No Giros na Rua, estão incluídas 16 pessoas referenciadas em situação de sem-abrigo mas Irene Tere- so diz que, na cidade de Leiria, poderá haver mais que não estão identificadas. “Estar-se sem abrigo pode ser uma situação temporária, devido a situações penalizadoras momentâneas. De forma generalizada, os sem-abrigo de Leiria, a quem prestamos apoio, revelam situações de patologia mental ou consumos de drogas ou álcool.
Sendo o álcool o consumo mais comum na rua, porque é a droga mais barata e legal, que as pessoas sentem que os ajuda a passar as noites frias e a perder-se num torpor de esquecimento”, explica a técnica. Há quem tenha passado toda a sua vida na rua, sem condições habitacionais, sendo que esta acaba por ser a única forma de se verem como indivíduos.
Mas há também quem esteja momentaneamente nesta situação e que, ao fim de algumas semanas consegue regressar à vida normal. “Quanto mais tempo se está assim, mais difícil é sair.
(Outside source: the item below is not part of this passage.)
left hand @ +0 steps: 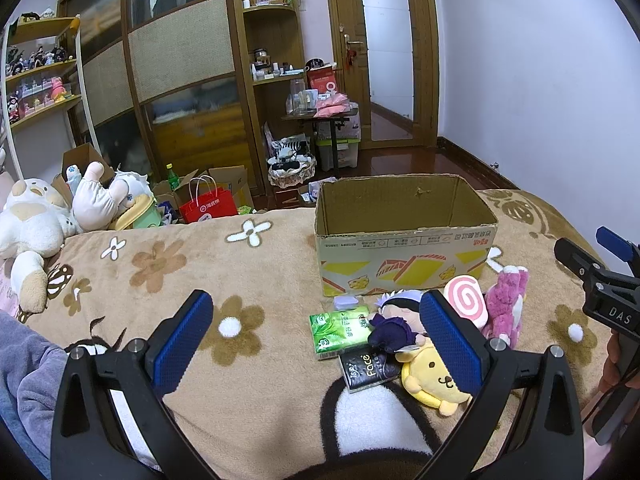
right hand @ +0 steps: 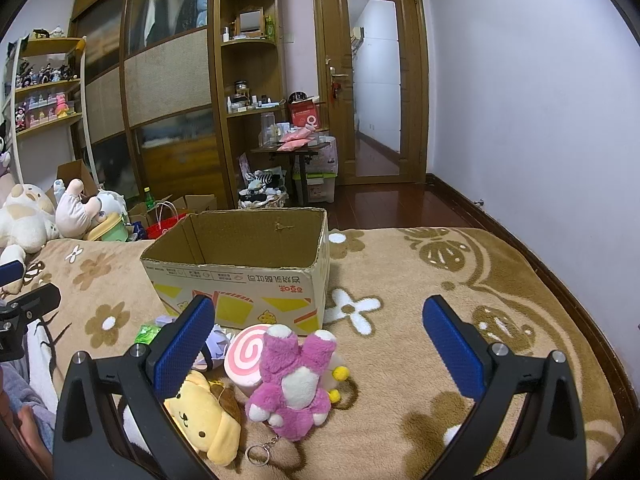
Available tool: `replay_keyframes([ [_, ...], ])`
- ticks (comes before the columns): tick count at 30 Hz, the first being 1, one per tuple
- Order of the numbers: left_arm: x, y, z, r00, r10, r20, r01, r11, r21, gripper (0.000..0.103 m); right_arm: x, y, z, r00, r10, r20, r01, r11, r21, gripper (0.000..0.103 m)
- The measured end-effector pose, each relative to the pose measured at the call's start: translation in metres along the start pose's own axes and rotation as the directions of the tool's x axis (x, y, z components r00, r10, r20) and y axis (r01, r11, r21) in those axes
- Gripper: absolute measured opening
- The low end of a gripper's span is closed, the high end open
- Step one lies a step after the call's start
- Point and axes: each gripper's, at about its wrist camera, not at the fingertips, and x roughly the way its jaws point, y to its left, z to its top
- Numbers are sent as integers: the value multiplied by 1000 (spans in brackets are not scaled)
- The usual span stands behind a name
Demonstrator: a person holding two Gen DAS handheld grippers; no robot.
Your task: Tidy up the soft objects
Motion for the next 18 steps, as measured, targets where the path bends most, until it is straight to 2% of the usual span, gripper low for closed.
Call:
replay_keyframes([
  [8, 13, 4, 1, 999, 0, -36, 0, 1000, -6, 102, 1, -1, 0, 1000, 7, 1, -7, 1000, 12, 103],
  [18, 44, 10, 11, 994, -25, -105, 17, 997, -78, 102, 24, -2, 2, 1000, 5, -13, -4, 999, 40, 103],
])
Por se ganharem hábitos e por se ficar menos apelativo para uma oferta de trabalho”, admite.
A maioria dos sem-abrigo teve vidas relativamente “normais”, até que, a dado momento, algo provocou neles uma descompensação e questões mentais. E esses episódios podem ser choques traumáticos, uma morte, desemprego, divórcios ou até um desgosto amoroso.
Consoada na Quinta das Silveiras
Desde há cinco anos, que cerca de 40 utentes do Centro de Apoio de Leiria (CAL) passam a Consoada na Quinta das Silveiras, nos arredores de Leiria, no âmbito de uma iniciativa da Associação de Solidariedade Social Colina do Castelo.
Uma vez que o CAL encerra portas na véspera e no Dia de Natal, muitas pessoas não têm onde recorrer para receber o pão de cada dia, pelo que a associação tentou colocar de pé uma alternativa e contactou a responsável pelo centro de acolhimento, Edite Tojeira, que acolheu a ideia.
“Foi uma ideia que surgiu durante uma reunião da Direcção da Colina do Castelo”, explica a vice-presidente, Catarina Gil. Com o apoio do Centro Pastoral Paulo VI, os utentes são levados para o salão de eventos da quinta, que é cedido pela empresa Iguarias do Tempo, onde lhes é oferecida a ceia de Natal.
“Temos vários apoios de particulares e de empresas”, refere a advogada e vice-presidente da associação que, este ano, como sempre, irá levar a família passar a Consoada com os utentes do CAL. Não será a única.
Alguns colegas do escritório, amigos e funcionários da Quinta das Silveiras farão o mesmo. Catarina Gil refere que, nestes anos, o jantar tem tido, além, do apoio da quinta, o contributo dos restaurantes O Paulo e Aromas, que fornecem as refeições e as bebidas.
“O Pingo Doce também nos ajudou a preparar um cabaz de Natal para oferecermos.”